### Work task
Could you copy every record below exactly, leaving out the pictures?

[[ Material for the task open ]]

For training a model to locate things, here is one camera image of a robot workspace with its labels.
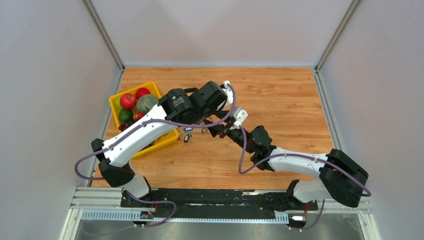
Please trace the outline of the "removed keys with tags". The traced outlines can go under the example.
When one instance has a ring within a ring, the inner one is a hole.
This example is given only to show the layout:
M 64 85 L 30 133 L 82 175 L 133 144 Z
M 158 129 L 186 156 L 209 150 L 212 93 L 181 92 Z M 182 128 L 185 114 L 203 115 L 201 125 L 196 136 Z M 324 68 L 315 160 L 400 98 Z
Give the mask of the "removed keys with tags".
M 180 129 L 177 132 L 179 140 L 182 140 L 184 143 L 193 143 L 193 127 L 184 127 L 183 129 Z

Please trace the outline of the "silver keyring with keys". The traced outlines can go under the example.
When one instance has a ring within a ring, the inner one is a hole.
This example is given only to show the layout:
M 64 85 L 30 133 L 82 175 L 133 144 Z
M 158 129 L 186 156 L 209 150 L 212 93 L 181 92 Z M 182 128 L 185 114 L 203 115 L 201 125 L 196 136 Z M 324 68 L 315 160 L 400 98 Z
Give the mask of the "silver keyring with keys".
M 209 128 L 208 127 L 201 128 L 201 134 L 202 135 L 207 135 L 208 133 L 209 133 Z

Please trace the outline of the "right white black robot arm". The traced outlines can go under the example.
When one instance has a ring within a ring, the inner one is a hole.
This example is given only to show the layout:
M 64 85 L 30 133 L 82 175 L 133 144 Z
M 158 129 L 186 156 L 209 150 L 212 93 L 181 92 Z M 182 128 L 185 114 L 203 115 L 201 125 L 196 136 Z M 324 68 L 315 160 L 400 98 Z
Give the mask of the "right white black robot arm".
M 239 173 L 244 175 L 257 168 L 262 171 L 292 172 L 312 177 L 312 180 L 293 180 L 286 190 L 285 201 L 292 209 L 313 200 L 333 199 L 356 208 L 362 197 L 370 197 L 366 187 L 368 172 L 340 149 L 329 153 L 304 153 L 272 144 L 265 127 L 260 125 L 251 132 L 229 125 L 210 127 L 213 137 L 228 137 L 242 148 Z M 250 154 L 252 166 L 243 169 L 245 154 Z

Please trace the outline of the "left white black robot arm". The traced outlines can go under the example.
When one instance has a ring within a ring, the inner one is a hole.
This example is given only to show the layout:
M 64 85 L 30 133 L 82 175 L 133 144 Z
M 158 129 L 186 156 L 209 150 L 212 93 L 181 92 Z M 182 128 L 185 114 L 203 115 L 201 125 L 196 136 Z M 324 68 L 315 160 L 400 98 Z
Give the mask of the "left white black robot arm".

[[ Material for the task closed ]]

### Written solution
For training a model to locate things, here is one camera image of a robot workspace with its labels.
Please trace the outline of the "removed keys with tags". The traced outlines can go under the example.
When one instance has a ring within a ring, the inner one is a hole.
This example is given only to show the layout:
M 64 85 L 30 133 L 82 175 L 133 144 Z
M 158 129 L 186 156 L 209 150 L 212 93 L 181 92 Z M 182 128 L 185 114 L 203 115 L 201 125 L 196 136 Z M 324 68 L 315 160 L 400 98 Z
Give the mask of the "removed keys with tags".
M 180 129 L 177 132 L 179 140 L 182 140 L 184 143 L 193 143 L 193 127 L 184 127 L 183 129 Z

Please trace the outline of the "silver keyring with keys". The traced outlines can go under the example.
When one instance has a ring within a ring, the inner one is a hole.
This example is given only to show the layout:
M 64 85 L 30 133 L 82 175 L 133 144 Z
M 158 129 L 186 156 L 209 150 L 212 93 L 181 92 Z M 182 128 L 185 114 L 203 115 L 201 125 L 196 136 Z M 324 68 L 315 160 L 400 98 Z
Give the mask of the "silver keyring with keys".
M 209 128 L 208 127 L 201 128 L 201 134 L 202 135 L 207 135 L 208 133 L 209 133 Z

Please trace the outline of the "right white black robot arm". The traced outlines can go under the example.
When one instance has a ring within a ring, the inner one is a hole.
This example is given only to show the layout:
M 64 85 L 30 133 L 82 175 L 133 144 Z
M 158 129 L 186 156 L 209 150 L 212 93 L 181 92 Z M 182 128 L 185 114 L 203 115 L 201 125 L 196 136 Z M 324 68 L 315 160 L 400 98 Z
Give the mask of the "right white black robot arm".
M 239 173 L 244 175 L 257 168 L 262 171 L 292 172 L 312 177 L 312 180 L 293 180 L 286 190 L 285 201 L 292 209 L 313 200 L 333 199 L 356 208 L 362 197 L 370 197 L 366 187 L 368 172 L 340 149 L 329 153 L 304 153 L 272 144 L 265 127 L 260 125 L 251 132 L 229 125 L 210 127 L 213 137 L 228 137 L 242 148 Z M 250 154 L 252 166 L 243 169 L 245 154 Z

Please trace the outline of the "left white black robot arm". The traced outlines can go under the example.
When one instance has a ring within a ring, the inner one is a hole.
This example is given only to show the layout:
M 64 85 L 30 133 L 82 175 L 133 144 Z
M 158 129 L 186 156 L 209 150 L 212 93 L 181 92 Z M 182 128 L 185 114 L 203 115 L 201 125 L 196 136 Z M 324 68 L 315 160 L 400 98 Z
Give the mask of the "left white black robot arm".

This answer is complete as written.